* **INSTRUCTIONS TO FOLLOW**
Starting at the line that contains "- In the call" in the listing below, write out every line word for word until you have written the line that contains "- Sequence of".

* **RECORDED INFORMATION**
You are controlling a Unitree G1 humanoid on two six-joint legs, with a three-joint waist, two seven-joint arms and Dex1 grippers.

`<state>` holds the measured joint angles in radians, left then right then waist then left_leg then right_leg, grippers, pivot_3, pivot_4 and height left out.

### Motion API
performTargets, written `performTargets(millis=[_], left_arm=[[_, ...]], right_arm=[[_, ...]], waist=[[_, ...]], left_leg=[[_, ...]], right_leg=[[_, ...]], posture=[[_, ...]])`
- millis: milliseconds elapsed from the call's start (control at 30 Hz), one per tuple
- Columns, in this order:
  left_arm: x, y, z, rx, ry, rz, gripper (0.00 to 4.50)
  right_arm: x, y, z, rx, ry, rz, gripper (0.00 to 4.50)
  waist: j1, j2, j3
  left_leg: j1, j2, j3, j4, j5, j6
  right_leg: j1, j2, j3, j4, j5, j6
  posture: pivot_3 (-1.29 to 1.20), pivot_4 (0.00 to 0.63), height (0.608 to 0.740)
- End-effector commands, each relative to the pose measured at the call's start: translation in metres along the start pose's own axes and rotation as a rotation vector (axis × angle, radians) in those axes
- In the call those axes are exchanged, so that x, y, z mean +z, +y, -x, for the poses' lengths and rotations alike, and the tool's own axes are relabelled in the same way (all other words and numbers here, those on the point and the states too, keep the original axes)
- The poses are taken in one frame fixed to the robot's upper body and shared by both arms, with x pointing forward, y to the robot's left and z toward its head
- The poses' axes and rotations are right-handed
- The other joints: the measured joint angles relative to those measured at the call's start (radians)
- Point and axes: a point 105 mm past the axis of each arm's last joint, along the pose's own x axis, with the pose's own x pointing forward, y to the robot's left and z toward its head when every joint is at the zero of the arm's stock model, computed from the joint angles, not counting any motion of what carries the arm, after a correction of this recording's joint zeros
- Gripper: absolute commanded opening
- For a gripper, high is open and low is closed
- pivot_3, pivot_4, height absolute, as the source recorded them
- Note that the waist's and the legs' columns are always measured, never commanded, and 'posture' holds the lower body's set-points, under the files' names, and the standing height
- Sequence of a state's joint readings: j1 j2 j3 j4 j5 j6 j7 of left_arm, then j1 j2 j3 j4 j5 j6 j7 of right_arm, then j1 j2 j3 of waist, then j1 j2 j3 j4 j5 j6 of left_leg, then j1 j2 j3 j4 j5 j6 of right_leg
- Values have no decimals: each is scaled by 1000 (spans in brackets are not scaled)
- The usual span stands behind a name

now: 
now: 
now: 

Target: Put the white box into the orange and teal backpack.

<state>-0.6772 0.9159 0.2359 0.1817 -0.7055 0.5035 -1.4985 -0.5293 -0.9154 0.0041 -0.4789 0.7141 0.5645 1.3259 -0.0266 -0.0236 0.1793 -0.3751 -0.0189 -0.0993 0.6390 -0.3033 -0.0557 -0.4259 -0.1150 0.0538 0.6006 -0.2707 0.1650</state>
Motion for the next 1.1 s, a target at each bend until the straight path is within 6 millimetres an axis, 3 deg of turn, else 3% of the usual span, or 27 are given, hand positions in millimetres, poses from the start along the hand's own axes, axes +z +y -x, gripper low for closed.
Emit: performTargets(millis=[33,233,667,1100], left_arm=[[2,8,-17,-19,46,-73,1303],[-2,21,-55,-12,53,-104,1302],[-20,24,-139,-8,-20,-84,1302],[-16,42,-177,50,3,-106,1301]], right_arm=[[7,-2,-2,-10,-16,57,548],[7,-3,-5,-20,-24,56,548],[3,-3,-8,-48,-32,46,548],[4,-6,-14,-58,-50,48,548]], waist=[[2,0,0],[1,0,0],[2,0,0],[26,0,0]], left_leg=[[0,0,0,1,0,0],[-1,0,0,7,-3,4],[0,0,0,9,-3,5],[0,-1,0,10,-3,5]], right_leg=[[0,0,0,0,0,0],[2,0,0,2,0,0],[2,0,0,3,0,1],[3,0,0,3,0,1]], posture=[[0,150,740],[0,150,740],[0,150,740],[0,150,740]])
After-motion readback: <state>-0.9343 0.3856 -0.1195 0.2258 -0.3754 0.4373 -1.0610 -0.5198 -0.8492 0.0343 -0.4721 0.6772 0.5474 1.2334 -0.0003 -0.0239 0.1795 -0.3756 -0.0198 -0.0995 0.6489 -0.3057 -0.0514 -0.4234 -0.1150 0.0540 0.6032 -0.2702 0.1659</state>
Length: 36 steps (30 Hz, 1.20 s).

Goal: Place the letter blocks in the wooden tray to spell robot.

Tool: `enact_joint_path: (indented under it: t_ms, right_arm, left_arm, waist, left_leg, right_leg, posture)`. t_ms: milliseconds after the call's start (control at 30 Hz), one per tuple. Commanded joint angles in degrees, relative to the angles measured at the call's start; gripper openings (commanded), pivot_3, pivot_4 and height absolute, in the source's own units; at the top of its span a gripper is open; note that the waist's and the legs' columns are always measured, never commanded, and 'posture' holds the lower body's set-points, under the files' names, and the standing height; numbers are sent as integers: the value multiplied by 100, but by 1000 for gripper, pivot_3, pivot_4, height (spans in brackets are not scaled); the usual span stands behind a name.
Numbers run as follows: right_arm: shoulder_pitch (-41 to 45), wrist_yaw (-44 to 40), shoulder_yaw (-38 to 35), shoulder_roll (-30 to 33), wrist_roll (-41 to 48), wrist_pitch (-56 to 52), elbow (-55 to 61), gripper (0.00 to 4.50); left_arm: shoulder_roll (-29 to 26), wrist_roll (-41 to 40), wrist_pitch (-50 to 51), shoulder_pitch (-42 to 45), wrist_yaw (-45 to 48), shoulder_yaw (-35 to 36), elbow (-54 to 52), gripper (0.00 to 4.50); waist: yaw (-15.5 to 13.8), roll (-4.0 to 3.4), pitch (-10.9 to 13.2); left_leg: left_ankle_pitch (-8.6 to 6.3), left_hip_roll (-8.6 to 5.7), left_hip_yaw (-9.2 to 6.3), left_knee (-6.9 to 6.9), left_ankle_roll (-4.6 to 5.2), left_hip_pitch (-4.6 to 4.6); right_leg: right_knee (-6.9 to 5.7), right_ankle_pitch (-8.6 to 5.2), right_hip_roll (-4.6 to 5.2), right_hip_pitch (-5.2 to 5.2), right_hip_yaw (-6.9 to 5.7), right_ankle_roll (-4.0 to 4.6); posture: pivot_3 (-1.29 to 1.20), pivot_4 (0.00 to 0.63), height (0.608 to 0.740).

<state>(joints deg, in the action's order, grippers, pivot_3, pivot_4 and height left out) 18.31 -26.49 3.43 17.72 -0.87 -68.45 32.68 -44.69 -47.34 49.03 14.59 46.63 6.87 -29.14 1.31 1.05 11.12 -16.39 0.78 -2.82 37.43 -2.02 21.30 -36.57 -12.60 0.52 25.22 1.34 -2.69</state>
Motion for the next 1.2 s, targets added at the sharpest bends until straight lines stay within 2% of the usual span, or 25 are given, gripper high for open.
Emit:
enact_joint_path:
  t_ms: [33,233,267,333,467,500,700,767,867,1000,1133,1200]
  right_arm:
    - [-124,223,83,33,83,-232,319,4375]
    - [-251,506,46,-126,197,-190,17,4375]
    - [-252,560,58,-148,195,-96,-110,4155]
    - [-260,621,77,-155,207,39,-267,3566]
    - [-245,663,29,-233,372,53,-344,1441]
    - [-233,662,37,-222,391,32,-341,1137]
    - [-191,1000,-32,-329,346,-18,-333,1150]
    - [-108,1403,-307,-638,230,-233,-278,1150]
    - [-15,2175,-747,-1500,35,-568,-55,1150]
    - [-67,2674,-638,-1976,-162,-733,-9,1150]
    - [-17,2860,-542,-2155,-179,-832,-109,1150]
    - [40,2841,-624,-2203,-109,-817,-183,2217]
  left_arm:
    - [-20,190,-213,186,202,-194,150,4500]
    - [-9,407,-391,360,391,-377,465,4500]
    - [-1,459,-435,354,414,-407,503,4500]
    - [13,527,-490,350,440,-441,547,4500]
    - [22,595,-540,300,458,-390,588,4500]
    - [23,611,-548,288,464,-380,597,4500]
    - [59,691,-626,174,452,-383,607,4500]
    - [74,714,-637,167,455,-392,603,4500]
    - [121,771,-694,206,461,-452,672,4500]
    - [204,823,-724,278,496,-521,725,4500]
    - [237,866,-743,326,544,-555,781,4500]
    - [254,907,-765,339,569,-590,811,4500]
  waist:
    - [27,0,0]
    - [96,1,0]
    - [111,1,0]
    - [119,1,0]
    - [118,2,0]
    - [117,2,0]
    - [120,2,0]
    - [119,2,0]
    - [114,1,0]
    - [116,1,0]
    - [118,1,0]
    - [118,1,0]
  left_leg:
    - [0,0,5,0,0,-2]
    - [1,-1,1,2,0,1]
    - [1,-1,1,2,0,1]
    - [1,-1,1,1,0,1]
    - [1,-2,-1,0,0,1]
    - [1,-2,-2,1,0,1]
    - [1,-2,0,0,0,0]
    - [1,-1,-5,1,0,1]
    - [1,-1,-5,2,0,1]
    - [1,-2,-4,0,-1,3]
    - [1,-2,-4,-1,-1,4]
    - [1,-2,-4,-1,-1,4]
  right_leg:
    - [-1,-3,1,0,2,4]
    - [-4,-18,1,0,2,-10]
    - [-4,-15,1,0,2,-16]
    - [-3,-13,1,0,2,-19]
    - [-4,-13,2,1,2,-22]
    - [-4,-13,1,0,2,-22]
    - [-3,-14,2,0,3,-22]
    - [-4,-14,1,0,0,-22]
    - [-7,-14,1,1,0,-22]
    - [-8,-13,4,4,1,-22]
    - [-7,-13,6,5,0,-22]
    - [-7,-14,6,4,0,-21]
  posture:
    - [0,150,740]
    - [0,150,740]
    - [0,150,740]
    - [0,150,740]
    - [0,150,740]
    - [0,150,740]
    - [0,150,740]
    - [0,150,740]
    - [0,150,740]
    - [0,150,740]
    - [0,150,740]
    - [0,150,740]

* **EXPECTED ANSWER**
- In the call those axes are exchanged, so that x, y, z mean +z, +y, -x, for the poses' lengths and rotations alike, and the tool's own axes are relabelled in the same way (all other words and numbers here, those on the point and the states too, keep the original axes)
- The poses are taken in one frame fixed to the robot's upper body and shared by both arms, with x pointing forward, y to the robot's left and z toward its head
- The poses' axes and rotations are right-handed
- The other joints: the measured joint angles relative to those measured at the call's start (radians)
- Point and axes: a point 105 mm past the axis of each arm's last joint, along the pose's own x axis, with the pose's own x pointing forward, y to the robot's left and z toward its head when every joint is at the zero of the arm's stock model, computed from the joint angles, not counting any motion of what carries the arm, after a correction of this recording's joint zeros
- Gripper: absolute commanded opening
- For a gripper, high is open and low is closed
- pivot_3, pivot_4, height absolute, as the source recorded them
- Note that the waist's and the legs' columns are always measured, never commanded, and 'posture' holds the lower body's set-points, under the files' names, and the standing height
- Sequence of a state's joint readings: j1 j2 j3 j4 j5 j6 j7 of left_arm, then j1 j2 j3 j4 j5 j6 j7 of right_arm, then j1 j2 j3 of waist, then j1 j2 j3 j4 j5 j6 of left_leg, then j1 j2 j3 j4 j5 j6 of right_leg

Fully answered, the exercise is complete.